So, the guys at Dubai-based CloudAppers decided to do just that, launching

. In the week or so that UAETweets has been online, it's already indexed more than 900 Twitter users and 44,000 Twitter messages. Not bad, given the UAE only has about 5.600 users.

I had the chance to interview the website's founder, Baher al Hakim, via e-mail about the site, the results of which are after the jump.

How did you come up with the concept for UAE Tweets? What was the inspiration behind it?

Back in the early days of Twitter in the UAE, I used to follow all UAE users and it allowed me to stay on top of what they're talking about. But after they grew into the thousands, it became impossible for me to manage that, so I wanted to create a tool that would act as a "smart filter" for all UAE tweets and see what the UAE Twitter users are talking about, current regional trends, what they are the linking to, and be able to search for stuff only through UAE tweets.

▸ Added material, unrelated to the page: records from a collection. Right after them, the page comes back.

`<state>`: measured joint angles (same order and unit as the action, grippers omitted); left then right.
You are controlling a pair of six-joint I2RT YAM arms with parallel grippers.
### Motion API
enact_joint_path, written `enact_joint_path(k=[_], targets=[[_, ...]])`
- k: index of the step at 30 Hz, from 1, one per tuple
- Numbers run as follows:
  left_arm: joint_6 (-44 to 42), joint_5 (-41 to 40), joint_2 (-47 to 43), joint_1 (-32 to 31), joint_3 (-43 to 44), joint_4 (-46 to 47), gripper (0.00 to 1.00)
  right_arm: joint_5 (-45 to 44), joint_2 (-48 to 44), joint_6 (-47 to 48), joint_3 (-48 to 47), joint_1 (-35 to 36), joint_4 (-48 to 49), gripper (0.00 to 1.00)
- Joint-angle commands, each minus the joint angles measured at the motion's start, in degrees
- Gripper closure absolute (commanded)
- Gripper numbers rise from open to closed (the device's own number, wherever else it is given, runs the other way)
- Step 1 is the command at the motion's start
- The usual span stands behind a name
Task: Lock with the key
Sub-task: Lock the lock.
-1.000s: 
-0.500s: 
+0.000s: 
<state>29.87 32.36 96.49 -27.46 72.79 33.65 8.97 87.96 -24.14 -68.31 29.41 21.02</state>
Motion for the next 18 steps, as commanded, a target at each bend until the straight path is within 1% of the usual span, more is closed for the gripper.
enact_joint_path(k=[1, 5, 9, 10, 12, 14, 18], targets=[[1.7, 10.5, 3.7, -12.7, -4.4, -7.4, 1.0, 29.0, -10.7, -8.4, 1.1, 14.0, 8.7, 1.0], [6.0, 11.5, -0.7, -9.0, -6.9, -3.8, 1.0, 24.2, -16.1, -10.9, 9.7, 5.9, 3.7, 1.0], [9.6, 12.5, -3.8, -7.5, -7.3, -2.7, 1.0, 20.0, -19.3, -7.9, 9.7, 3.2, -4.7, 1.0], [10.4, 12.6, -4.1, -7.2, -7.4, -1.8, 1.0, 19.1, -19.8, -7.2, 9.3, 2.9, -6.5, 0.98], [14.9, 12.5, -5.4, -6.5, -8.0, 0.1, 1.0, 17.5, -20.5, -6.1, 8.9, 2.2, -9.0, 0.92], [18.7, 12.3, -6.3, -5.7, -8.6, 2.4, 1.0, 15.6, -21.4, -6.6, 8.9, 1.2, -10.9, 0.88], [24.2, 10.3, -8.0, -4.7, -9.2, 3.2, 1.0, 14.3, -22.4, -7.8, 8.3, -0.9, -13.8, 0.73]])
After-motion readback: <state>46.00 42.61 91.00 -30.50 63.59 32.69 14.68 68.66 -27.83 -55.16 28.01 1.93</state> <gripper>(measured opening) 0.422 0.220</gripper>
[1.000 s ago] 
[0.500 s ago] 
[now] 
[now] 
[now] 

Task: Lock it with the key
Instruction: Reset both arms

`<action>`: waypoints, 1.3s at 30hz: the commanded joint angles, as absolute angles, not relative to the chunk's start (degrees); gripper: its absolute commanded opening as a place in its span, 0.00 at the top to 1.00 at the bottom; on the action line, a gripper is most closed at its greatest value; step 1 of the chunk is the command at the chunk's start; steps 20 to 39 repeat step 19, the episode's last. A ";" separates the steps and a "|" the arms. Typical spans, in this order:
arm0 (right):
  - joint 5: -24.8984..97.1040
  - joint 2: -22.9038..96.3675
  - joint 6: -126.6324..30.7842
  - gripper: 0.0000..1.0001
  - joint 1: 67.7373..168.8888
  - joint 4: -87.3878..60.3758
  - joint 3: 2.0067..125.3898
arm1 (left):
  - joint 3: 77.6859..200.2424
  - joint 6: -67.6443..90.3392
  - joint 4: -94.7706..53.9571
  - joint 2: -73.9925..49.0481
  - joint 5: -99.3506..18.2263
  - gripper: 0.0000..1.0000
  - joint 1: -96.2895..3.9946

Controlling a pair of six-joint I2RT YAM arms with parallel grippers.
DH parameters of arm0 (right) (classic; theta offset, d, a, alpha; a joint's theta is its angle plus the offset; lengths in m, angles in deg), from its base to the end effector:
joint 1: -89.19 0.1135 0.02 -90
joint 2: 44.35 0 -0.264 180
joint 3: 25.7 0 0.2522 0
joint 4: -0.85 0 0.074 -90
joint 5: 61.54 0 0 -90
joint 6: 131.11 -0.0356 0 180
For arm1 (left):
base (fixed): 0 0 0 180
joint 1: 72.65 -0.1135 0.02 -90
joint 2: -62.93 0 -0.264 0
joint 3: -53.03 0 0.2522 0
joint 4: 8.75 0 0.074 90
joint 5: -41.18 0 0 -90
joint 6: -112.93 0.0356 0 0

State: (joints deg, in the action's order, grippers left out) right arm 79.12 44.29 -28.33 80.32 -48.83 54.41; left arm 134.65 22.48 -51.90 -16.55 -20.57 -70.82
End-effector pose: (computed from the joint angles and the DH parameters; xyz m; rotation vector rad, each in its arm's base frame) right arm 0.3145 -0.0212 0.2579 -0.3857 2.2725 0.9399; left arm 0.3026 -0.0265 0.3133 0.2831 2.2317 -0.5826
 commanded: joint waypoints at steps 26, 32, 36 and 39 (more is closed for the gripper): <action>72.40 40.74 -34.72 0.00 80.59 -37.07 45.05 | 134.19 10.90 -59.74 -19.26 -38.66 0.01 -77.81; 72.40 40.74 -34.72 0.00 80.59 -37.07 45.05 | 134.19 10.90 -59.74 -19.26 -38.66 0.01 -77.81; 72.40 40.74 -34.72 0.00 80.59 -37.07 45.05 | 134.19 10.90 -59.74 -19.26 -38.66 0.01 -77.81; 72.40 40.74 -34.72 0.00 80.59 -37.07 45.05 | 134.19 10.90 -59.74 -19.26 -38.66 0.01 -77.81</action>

Venture Maven did the same concept for venture capitalists and the website was an inspiration to create UAETweets.

How long did it take you to create the website?

We started creating some parts of it (trends, search) separately a while ago as parts of internal experimentation that we usually do in CloudAppers and then we decided to create the full-blown website, and it took us about 2 weeks to get it done, but not full-time.

What has the response been from the UAE Twitter community? Have you done any publicity or is it just word-of-mouth through Twitter?

The response have been great and people seem to be liking the service, I didn't do any publicity for it, since it's something that I built for me and anyone who might be interested in what it offers.

What is your perception of how Twitter is being used in the Middle East? We've previously published stories that it's not really a big enough deal over here yet. Do you agree with that?

Without doubt, Twitter is niche in the region and contrary to what others might think, it's a great thing. I don't want to sound elitist, but Twitter is currently being used by people whose opinions matter to me, so it has a higher signal-to-noise ratio.

I don't think Twitter will be as mainstream as Facebook is, but again, that's a good thing. Check out the report that I tweeted a while ago about why teens don't tweet.

What are your next steps for UAETweets? Have you derived a potential monetisation plan for the site? Are you planning on adding any partnerships with Arabic Twitter sites? Or is there a possibility to mash-up the API for another site? I'd personally love to include it in my TweetDeck stream.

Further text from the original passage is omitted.